Under his plan, the North and South would respect each other's ideology, social system and autonomy. Both sides would have an equal number of representatives in a supreme national assembly with equal rights and responsibilities. The assembly would also have representatives of Koreans overseas. It would have a standing committee that would administer state affairs.
Kim stressed the need for this new federation to remain neutral and independent, avoiding in particular military alliances with others.
Not surprisingly, that looks a lot like North Korea today, with its Supreme People's Assembly, and the party's Politburo and Central Committee overseeing day-to-day policies. Even the name smacks of the North, which is officially the Democratic People's Republic of Korea.
An equal number of assembly seats would be a good deal for the North, which has half the South's population. The inclusion of Koreans overseas would boost that advantage even further since, for historical reasons, more often than not they have at least nominal allegiance to Pyongyang, not Seoul.

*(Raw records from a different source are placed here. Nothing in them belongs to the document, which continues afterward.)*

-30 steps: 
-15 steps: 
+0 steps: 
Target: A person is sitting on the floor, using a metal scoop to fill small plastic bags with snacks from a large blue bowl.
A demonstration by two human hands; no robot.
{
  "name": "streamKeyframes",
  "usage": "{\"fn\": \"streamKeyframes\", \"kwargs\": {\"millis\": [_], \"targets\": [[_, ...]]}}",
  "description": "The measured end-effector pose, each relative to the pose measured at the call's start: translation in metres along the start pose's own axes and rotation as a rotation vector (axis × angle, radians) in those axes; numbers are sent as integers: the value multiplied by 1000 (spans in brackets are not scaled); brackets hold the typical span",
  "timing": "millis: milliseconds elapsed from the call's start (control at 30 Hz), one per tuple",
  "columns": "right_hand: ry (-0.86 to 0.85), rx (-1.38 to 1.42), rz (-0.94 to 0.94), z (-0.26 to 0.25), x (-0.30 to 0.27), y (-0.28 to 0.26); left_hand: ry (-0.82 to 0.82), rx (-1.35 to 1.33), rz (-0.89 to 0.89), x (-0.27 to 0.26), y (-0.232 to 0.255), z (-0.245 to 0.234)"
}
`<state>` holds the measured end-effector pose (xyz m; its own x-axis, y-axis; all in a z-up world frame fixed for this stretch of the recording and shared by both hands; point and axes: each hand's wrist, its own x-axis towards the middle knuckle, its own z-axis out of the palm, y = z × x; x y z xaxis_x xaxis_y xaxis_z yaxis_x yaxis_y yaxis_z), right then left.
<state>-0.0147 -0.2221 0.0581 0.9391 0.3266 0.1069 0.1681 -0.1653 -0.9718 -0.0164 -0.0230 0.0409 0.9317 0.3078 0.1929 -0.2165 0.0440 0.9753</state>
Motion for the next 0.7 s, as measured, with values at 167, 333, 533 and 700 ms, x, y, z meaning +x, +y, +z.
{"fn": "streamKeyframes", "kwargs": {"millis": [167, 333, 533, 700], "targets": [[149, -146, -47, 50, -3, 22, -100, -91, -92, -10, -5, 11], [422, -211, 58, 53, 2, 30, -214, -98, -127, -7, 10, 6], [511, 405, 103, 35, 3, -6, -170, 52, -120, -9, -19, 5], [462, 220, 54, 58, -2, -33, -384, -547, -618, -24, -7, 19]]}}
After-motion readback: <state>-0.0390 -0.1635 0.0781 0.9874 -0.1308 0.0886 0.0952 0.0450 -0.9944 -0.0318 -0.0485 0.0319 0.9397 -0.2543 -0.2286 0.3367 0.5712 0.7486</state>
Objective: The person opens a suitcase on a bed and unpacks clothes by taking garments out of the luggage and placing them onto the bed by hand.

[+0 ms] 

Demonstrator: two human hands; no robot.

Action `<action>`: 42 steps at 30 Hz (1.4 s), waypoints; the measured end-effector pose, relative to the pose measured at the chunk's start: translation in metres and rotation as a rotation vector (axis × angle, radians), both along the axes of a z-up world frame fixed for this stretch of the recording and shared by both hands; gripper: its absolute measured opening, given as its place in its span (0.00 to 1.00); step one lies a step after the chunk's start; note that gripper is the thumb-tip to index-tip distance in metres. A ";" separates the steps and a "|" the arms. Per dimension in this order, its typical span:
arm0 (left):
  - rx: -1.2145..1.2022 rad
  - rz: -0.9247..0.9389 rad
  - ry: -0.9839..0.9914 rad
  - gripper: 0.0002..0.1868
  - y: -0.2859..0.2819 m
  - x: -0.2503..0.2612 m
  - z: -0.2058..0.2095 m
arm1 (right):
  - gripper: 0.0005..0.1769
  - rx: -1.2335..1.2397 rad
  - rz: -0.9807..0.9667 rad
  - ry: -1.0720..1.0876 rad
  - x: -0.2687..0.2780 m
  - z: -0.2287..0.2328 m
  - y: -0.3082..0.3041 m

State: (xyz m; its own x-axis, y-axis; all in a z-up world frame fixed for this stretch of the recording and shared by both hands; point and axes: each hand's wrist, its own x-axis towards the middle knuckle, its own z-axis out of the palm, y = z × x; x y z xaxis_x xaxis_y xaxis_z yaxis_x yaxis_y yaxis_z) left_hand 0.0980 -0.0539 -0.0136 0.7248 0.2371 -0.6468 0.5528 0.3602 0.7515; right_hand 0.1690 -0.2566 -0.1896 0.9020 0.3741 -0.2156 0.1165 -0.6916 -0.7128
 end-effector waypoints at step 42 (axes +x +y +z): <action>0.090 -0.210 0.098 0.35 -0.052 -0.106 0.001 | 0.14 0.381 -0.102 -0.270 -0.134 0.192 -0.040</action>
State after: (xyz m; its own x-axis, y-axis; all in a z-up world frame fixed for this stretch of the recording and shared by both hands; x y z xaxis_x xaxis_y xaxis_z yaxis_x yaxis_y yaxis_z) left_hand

With so many devils lurking in the details, Kim's grand plan has never gotten much traction.
A Korean commonwealth
South Korea's three-step proposal ends in a similarly predictable place: its own system writ large across the peninsula.
The first priority, according to South Korea's Unification Ministry, is to develop a sustainable relationship and resolve the issue of North Korea's development of nuclear weapons.
Seoul wants to substitute the unstable armistice that ended the fighting of the 1950-53 Korean War with a permanent peace treaty — a goal Pyongyang shares. This step could get a boost on Friday. It will almost certainly be taken up then and probably again at the summit between Kim and President Donald Trump in May or early June.
South Korea wants to then develop trust and cooperation to the point where a sort of national consensus has been achieved. After a transitional commonwealth period, the next step would be the formation of a single market on the Korean Peninsula "to create new growth engines and create an inter-Korean economic community of coexistence and co-prosperity.''
"We will build a new economic order that will bring peace and prosperity to the Korean Peninsula and Northeast Asia,'' the ministry concludes.
Gradual, peaceful progress
The essentials of this plan were announced by President Roh Tae-woo in September 1989.
The succession of administrations that have taken office in the South since Roh have adhered fairly predictably to the principle of gradual, peaceful progress, while calibrating their willingness to engage with Pyongyang based on their assessment of its level of vulnerability or hostility.
In the long run, however, it makes no provision for a one-state, two-system future.
Ultimately, Seoul believes, the North Korean system has to go.